DIRECTIONS
Reproduce each entry below exactly as it appears.

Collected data
● ● ● ● ● ● ●

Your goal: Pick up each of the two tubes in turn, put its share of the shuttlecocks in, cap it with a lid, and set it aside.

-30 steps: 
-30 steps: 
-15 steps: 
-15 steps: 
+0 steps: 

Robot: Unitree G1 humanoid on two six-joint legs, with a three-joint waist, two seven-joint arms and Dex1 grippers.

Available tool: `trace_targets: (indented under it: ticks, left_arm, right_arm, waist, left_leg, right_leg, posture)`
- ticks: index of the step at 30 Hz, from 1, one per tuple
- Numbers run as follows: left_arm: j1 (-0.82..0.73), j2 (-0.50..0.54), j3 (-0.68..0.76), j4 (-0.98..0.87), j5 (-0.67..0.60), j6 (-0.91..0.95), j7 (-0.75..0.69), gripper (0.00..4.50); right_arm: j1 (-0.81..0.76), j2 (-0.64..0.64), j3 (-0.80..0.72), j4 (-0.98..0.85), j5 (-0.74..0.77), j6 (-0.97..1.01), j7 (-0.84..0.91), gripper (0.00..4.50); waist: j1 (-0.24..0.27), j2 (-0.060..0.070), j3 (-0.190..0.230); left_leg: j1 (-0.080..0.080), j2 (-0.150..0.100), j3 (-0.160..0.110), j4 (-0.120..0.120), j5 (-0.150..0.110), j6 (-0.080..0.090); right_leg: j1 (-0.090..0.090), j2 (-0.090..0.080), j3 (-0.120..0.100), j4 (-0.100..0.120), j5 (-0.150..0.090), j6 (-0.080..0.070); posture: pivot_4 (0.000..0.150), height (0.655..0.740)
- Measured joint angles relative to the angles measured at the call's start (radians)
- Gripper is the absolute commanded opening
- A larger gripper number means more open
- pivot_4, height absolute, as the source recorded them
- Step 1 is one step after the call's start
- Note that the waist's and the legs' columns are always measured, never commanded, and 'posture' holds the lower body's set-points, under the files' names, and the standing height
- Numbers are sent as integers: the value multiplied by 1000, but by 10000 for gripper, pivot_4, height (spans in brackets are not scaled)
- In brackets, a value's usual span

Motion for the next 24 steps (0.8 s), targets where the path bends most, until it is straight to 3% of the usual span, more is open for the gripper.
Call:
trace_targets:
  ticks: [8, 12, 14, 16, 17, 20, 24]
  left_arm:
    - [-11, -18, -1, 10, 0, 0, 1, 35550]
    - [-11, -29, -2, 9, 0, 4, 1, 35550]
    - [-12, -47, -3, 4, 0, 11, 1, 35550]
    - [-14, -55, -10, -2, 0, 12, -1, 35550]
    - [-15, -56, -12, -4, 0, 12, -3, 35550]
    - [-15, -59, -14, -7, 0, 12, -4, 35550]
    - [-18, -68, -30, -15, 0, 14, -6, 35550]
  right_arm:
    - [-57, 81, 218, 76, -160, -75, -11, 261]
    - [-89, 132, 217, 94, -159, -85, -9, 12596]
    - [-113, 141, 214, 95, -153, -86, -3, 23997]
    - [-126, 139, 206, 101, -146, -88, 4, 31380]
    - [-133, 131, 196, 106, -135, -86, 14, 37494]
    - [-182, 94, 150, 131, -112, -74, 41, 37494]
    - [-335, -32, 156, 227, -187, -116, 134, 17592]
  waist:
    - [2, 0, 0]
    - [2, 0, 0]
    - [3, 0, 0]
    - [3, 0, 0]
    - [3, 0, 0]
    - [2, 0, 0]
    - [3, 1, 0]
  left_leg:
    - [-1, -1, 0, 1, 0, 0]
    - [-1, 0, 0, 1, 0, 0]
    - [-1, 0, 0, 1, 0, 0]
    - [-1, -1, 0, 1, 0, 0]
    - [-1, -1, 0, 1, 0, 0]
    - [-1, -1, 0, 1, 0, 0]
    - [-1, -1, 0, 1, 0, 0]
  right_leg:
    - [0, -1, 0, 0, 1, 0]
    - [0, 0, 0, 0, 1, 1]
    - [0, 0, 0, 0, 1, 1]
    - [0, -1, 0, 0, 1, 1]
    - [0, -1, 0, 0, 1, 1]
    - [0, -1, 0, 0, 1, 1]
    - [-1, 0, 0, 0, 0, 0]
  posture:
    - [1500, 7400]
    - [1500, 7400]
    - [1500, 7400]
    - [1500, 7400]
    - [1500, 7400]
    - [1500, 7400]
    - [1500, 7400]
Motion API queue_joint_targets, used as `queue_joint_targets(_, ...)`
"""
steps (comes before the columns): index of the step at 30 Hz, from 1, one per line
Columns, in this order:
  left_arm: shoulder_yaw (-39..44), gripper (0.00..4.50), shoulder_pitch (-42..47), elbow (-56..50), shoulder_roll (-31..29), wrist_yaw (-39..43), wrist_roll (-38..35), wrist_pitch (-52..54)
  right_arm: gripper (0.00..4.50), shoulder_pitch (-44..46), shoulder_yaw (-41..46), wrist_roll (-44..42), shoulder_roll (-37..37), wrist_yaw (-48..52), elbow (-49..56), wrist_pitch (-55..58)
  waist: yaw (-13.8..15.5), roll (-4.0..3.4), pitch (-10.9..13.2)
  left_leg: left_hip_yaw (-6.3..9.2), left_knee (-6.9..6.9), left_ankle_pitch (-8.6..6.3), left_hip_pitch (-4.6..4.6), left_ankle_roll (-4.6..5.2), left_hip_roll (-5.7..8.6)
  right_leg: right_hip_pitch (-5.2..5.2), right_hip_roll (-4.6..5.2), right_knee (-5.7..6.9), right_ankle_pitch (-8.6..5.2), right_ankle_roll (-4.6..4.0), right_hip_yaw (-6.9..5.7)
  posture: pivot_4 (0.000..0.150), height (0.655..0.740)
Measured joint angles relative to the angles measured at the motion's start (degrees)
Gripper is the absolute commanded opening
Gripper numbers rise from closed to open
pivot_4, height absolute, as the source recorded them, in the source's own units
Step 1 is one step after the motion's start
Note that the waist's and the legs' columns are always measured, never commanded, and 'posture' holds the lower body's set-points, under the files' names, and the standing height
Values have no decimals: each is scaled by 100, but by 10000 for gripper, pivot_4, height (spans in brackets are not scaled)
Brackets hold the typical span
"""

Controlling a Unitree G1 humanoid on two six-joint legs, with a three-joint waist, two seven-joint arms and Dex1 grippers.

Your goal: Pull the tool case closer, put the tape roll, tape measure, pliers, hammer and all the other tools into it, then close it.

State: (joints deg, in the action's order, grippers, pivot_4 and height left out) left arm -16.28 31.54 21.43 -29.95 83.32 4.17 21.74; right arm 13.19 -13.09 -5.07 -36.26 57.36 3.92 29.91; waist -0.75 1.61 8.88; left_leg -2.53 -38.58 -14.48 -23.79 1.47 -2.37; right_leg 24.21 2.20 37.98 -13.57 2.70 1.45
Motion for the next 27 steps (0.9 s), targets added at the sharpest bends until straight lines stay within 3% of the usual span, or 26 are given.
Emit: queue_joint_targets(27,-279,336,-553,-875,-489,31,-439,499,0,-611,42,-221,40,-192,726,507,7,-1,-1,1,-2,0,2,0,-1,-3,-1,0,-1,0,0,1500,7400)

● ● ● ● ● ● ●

ANSWER BOX
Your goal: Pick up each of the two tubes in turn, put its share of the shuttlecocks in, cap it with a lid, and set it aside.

-30 steps: 
-30 steps: 
-15 steps: 
-15 steps: 
+0 steps: 

Robot: Unitree G1 humanoid on two six-joint legs, with a three-joint waist, two seven-joint arms and Dex1 grippers.

Available tool: `trace_targets: (indented under it: ticks, left_arm, right_arm, waist, left_leg, right_leg, posture)`
- ticks: index of the step at 30 Hz, from 1, one per tuple
- Numbers run as follows: left_arm: j1 (-0.82..0.73), j2 (-0.50..0.54), j3 (-0.68..0.76), j4 (-0.98..0.87), j5 (-0.67..0.60), j6 (-0.91..0.95), j7 (-0.75..0.69), gripper (0.00..4.50); right_arm: j1 (-0.81..0.76), j2 (-0.64..0.64), j3 (-0.80..0.72), j4 (-0.98..0.85), j5 (-0.74..0.77), j6 (-0.97..1.01), j7 (-0.84..0.91), gripper (0.00..4.50); waist: j1 (-0.24..0.27), j2 (-0.060..0.070), j3 (-0.190..0.230); left_leg: j1 (-0.080..0.080), j2 (-0.150..0.100), j3 (-0.160..0.110), j4 (-0.120..0.120), j5 (-0.150..0.110), j6 (-0.080..0.090); right_leg: j1 (-0.090..0.090), j2 (-0.090..0.080), j3 (-0.120..0.100), j4 (-0.100..0.120), j5 (-0.150..0.090), j6 (-0.080..0.070); posture: pivot_4 (0.000..0.150), height (0.655..0.740)
- Measured joint angles relative to the angles measured at the call's start (radians)
- Gripper is the absolute commanded opening
- A larger gripper number means more open
- pivot_4, height absolute, as the source recorded them
- Step 1 is one step after the call's start
- Note that the waist's and the legs' columns are always measured, never commanded, and 'posture' holds the lower body's set-points, under the files' names, and the standing height
- Numbers are sent as integers: the value multiplied by 1000, but by 10000 for gripper, pivot_4, height (spans in brackets are not scaled)
- In brackets, a value's usual span

Motion for the next 24 steps (0.8 s), targets where the path bends most, until it is straight to 3% of the usual span, more is open for the gripper.
Call:
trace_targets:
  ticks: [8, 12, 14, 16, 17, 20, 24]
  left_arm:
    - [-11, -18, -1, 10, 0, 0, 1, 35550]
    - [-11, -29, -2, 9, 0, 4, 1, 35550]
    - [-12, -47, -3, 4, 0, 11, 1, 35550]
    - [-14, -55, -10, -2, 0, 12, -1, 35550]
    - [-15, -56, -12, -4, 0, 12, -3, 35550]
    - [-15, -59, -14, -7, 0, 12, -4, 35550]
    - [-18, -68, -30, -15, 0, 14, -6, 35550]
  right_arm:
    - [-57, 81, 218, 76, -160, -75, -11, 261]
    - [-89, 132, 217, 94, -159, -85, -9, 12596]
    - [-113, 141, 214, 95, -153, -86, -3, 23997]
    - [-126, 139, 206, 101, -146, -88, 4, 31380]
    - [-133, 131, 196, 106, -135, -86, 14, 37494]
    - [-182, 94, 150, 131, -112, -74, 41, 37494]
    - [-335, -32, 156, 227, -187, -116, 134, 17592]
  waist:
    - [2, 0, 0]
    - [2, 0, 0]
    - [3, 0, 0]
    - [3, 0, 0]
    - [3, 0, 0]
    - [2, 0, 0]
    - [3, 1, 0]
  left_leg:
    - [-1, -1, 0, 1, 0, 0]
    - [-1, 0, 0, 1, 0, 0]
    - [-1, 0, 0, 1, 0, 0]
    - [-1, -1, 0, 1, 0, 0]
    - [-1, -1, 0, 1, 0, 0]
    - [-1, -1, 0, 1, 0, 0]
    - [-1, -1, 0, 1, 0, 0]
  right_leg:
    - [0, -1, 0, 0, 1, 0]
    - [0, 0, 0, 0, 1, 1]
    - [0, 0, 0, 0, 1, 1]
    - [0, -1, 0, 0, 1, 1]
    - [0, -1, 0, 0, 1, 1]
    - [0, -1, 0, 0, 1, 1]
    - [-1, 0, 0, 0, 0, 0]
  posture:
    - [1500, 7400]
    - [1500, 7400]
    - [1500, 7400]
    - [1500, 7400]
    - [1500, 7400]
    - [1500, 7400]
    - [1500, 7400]
Motion API queue_joint_targets, used as `queue_joint_targets(_, ...)`
"""
steps (comes before the columns): index of the step at 30 Hz, from 1, one per line
Columns, in this order:
  left_arm: shoulder_yaw (-39..44), gripper (0.00..4.50), shoulder_pitch (-42..47), elbow (-56..50), shoulder_roll (-31..29), wrist_yaw (-39..43), wrist_roll (-38..35), wrist_pitch (-52..54)
  right_arm: gripper (0.00..4.50), shoulder_pitch (-44..46), shoulder_yaw (-41..46), wrist_roll (-44..42), shoulder_roll (-37..37), wrist_yaw (-48..52), elbow (-49..56), wrist_pitch (-55..58)
  waist: yaw (-13.8..15.5), roll (-4.0..3.4), pitch (-10.9..13.2)
  left_leg: left_hip_yaw (-6.3..9.2), left_knee (-6.9..6.9), left_ankle_pitch (-8.6..6.3), left_hip_pitch (-4.6..4.6), left_ankle_roll (-4.6..5.2), left_hip_roll (-5.7..8.6)
  right_leg: right_hip_pitch (-5.2..5.2), right_hip_roll (-4.6..5.2), right_knee (-5.7..6.9), right_ankle_pitch (-8.6..5.2), right_ankle_roll (-4.6..4.0), right_hip_yaw (-6.9..5.7)
  posture: pivot_4 (0.000..0.150), height (0.655..0.740)
Measured joint angles relative to the angles measured at the motion's start (degrees)
Gripper is the absolute commanded opening
Gripper numbers rise from closed to open
pivot_4, height absolute, as the source recorded them, in the source's own units
Step 1 is one step after the motion's start
Note that the waist's and the legs' columns are always measured, never commanded, and 'posture' holds the lower body's set-points, under the files' names, and the standing height
Values have no decimals: each is scaled by 100, but by 10000 for gripper, pivot_4, height (spans in brackets are not scaled)
Brackets hold the typical span
"""

Controlling a Unitree G1 humanoid on two six-joint legs, with a three-joint waist, two seven-joint arms and Dex1 grippers.

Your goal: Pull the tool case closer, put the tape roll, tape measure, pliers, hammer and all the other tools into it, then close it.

State: (joints deg, in the action's order, grippers, pivot_4 and height left out) left arm -16.28 31.54 21.43 -29.95 83.32 4.17 21.74; right arm 13.19 -13.09 -5.07 -36.26 57.36 3.92 29.91; waist -0.75 1.61 8.88; left_leg -2.53 -38.58 -14.48 -23.79 1.47 -2.37; right_leg 24.21 2.20 37.98 -13.57 2.70 1.45
Motion for the next 27 steps (0.9 s), targets added at the sharpest bends until straight lines stay within 3% of the usual span, or 26 are given.
Emit: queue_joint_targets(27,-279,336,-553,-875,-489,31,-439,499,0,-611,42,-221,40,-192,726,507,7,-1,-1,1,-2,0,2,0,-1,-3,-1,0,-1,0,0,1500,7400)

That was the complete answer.